* **TASK REQUIREMENTS**: Your job with the data below: print everything from the line that holds "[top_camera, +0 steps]" down to the line that holds "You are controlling", ends included, exactly, and nothing else.
++++ RECORDS FOR THE EXERCISE
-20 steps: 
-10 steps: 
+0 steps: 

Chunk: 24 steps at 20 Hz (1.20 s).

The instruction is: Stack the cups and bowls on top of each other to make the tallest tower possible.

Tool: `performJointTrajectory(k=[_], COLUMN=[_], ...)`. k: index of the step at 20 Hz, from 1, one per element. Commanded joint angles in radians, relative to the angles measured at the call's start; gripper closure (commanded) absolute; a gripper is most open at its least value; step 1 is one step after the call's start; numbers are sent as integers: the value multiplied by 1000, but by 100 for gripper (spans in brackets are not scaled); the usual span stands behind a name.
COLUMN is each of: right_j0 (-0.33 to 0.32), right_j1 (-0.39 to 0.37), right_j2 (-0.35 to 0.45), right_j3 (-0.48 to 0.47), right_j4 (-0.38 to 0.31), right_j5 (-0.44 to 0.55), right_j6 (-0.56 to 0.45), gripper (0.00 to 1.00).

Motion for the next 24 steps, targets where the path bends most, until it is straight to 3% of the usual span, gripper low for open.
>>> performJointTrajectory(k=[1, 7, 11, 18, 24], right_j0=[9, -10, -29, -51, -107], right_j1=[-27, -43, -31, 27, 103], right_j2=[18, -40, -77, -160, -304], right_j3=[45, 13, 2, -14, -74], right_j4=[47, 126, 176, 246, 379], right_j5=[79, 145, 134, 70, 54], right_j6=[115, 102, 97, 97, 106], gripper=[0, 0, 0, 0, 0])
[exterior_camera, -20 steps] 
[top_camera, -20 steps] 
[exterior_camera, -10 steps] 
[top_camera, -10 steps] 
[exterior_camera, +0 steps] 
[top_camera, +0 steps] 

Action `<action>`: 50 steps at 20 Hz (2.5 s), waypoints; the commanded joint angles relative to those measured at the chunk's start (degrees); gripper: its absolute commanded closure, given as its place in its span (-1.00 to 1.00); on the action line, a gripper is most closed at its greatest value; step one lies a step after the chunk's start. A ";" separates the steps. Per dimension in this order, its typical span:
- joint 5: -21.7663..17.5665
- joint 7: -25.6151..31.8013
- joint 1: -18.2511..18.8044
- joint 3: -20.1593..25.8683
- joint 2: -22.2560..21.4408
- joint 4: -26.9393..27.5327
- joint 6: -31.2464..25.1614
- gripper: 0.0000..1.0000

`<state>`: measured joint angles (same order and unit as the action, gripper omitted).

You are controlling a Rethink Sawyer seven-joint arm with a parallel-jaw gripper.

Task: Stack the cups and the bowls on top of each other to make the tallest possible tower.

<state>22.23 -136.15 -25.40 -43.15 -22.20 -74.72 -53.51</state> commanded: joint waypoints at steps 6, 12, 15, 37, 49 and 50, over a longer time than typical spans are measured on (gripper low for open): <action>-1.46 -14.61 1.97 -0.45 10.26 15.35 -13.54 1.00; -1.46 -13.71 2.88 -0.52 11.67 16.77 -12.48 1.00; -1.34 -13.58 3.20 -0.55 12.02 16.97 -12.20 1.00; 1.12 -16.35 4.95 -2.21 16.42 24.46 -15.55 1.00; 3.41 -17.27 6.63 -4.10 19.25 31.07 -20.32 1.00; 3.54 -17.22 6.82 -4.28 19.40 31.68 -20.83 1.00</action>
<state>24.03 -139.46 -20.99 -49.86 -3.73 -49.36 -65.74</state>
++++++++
* **REPLY**:
[top_camera, +0 steps] 

Action `<action>`: 50 steps at 20 Hz (2.5 s), waypoints; the commanded joint angles relative to those measured at the chunk's start (degrees); gripper: its absolute commanded closure, given as its place in its span (-1.00 to 1.00); on the action line, a gripper is most closed at its greatest value; step one lies a step after the chunk's start. A ";" separates the steps. Per dimension in this order, its typical span:
- joint 5: -21.7663..17.5665
- joint 7: -25.6151..31.8013
- joint 1: -18.2511..18.8044
- joint 3: -20.1593..25.8683
- joint 2: -22.2560..21.4408
- joint 4: -26.9393..27.5327
- joint 6: -31.2464..25.1614
- gripper: 0.0000..1.0000

`<state>`: measured joint angles (same order and unit as the action, gripper omitted).

You are controlling a Rethink Sawyer seven-joint arm with a parallel-jaw gripper.

This answer is complete as it stands.